Tuesday, June 02, 2009

When Agile gets Fragile

Agile methodologies have represented a great move forward from in delivering real value in software development. It’s principles are defined by a simple manifesto from the Agile Alliance:

“We are uncovering better ways of developing
software by doing it and helping others do it.
Through this work we have come to value:

Individuals and interactions over processes and tools
Working software over comprehensive documentation
Customer collaboration over contract negotiation
Responding to change over following a plan

That is, while there is value in the items on
the right, we value the items on the left more.”

To be Agile, so many things need to come together, when they don’t you end up with a terrible pot-pouri methodology or lack there of which sabotages a project right from the start.

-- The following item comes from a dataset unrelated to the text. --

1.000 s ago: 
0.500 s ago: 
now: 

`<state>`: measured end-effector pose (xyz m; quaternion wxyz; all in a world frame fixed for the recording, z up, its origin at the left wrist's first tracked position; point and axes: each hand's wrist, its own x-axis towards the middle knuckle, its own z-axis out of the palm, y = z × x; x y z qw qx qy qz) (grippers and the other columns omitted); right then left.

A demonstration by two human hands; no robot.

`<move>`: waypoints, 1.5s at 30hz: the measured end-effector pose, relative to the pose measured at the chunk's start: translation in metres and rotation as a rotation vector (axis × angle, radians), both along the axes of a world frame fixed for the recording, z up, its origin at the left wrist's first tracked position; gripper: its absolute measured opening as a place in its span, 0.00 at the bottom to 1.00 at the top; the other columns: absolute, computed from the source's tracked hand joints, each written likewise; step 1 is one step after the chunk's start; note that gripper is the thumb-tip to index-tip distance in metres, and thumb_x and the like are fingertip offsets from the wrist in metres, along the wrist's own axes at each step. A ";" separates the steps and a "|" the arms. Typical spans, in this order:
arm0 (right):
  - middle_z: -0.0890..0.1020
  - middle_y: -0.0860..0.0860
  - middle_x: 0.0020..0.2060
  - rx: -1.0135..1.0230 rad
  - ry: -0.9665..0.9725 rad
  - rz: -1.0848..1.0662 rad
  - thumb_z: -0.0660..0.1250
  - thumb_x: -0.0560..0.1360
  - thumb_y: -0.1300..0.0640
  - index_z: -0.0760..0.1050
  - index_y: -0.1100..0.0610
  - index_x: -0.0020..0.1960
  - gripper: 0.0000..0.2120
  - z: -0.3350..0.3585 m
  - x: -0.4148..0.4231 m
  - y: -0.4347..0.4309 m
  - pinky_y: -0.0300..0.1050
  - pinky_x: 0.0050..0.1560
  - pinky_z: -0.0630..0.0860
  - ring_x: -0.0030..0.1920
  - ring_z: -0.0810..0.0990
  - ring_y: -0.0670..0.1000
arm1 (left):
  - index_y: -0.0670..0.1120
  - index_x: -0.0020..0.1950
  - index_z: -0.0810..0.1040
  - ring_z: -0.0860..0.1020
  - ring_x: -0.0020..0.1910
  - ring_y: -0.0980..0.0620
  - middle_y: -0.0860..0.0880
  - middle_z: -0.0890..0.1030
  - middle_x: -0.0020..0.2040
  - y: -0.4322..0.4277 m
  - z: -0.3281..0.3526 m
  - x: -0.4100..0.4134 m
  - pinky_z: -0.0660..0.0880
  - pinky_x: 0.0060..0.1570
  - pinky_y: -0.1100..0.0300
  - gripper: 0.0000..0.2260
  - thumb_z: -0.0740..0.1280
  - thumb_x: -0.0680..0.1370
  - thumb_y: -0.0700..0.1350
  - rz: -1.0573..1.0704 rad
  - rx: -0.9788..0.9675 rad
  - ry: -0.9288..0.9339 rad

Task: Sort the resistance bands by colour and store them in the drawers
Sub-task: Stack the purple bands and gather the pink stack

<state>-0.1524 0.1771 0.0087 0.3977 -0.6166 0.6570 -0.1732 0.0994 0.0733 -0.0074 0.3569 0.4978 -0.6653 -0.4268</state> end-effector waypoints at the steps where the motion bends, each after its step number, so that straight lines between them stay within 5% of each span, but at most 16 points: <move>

I state here some things in my experience that have made the process of being agile less than effective:

  • Fixed set of deliverable to be delivered in a fixed short timeframe, without heed to the teachings in  The Mythical Man Month
  • Lack of application of agile software techniques. Including but not limited to code reviews, unit testing, refactoring.
  • Resources being added to team late on in projects. See first point. With tight deadlines, it is most defiantly to stick with the staff on board at kick off and let them do their utmost to meet that goal.

It is true that each of these issues stated here effectively break the software development process, Agile or not. What can we take from this? Maybe this one statement:

“In software development, all stakeholders must make a commitment to a process, and stick with that commitment regardless of external pressures.”

We should stop looking to processes to solve our issues when we don’t commit to those processes.